**WHAT NEEDS TO BE DONE:** Reproduce all of the data, making sure that no line differs from the original.

**DATA BELOW:**
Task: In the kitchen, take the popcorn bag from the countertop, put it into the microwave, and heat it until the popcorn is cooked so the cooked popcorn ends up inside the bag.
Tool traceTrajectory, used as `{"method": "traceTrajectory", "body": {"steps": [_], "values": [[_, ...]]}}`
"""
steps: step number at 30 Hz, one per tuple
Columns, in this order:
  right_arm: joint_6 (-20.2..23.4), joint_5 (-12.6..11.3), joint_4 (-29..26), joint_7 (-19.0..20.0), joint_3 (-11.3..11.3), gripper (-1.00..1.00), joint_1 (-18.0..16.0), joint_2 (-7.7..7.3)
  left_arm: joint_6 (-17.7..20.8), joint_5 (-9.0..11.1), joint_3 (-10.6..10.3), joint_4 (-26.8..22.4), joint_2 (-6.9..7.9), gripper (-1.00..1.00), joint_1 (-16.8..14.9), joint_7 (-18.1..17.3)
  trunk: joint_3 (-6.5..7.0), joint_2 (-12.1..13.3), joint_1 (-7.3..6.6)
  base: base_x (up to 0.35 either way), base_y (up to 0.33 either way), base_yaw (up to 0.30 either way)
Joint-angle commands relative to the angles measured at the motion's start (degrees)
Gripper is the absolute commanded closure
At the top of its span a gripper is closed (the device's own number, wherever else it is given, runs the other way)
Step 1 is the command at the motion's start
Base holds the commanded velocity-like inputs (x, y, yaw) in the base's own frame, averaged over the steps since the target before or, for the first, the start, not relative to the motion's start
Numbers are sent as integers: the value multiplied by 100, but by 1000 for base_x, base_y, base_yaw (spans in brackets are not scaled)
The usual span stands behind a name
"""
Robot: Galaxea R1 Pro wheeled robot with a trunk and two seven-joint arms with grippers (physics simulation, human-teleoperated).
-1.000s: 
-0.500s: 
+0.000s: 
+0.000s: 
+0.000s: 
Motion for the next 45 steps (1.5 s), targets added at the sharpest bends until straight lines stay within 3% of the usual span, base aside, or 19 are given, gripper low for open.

**OUTPUT FOR THIS EXERCISE:**
Task: In the kitchen, take the popcorn bag from the countertop, put it into the microwave, and heat it until the popcorn is cooked so the cooked popcorn ends up inside the bag.
Tool traceTrajectory, used as `{"method": "traceTrajectory", "body": {"steps": [_], "values": [[_, ...]]}}`
"""
steps: step number at 30 Hz, one per tuple
Columns, in this order:
  right_arm: joint_6 (-20.2..23.4), joint_5 (-12.6..11.3), joint_4 (-29..26), joint_7 (-19.0..20.0), joint_3 (-11.3..11.3), gripper (-1.00..1.00), joint_1 (-18.0..16.0), joint_2 (-7.7..7.3)
  left_arm: joint_6 (-17.7..20.8), joint_5 (-9.0..11.1), joint_3 (-10.6..10.3), joint_4 (-26.8..22.4), joint_2 (-6.9..7.9), gripper (-1.00..1.00), joint_1 (-16.8..14.9), joint_7 (-18.1..17.3)
  trunk: joint_3 (-6.5..7.0), joint_2 (-12.1..13.3), joint_1 (-7.3..6.6)
  base: base_x (up to 0.35 either way), base_y (up to 0.33 either way), base_yaw (up to 0.30 either way)
Joint-angle commands relative to the angles measured at the motion's start (degrees)
Gripper is the absolute commanded closure
At the top of its span a gripper is closed (the device's own number, wherever else it is given, runs the other way)
Step 1 is the command at the motion's start
Base holds the commanded velocity-like inputs (x, y, yaw) in the base's own frame, averaged over the steps since the target before or, for the first, the start, not relative to the motion's start
Numbers are sent as integers: the value multiplied by 100, but by 1000 for base_x, base_y, base_yaw (spans in brackets are not scaled)
The usual span stands behind a name
"""
Robot: Galaxea R1 Pro wheeled robot with a trunk and two seven-joint arms with grippers (physics simulation, human-teleoperated).
-1.000s: 
-0.500s: 
+0.000s: 
+0.000s: 
+0.000s: 
Motion for the next 45 steps (1.5 s), targets added at the sharpest bends until straight lines stay within 3% of the usual span, base aside, or 19 are given, gripper low for open.

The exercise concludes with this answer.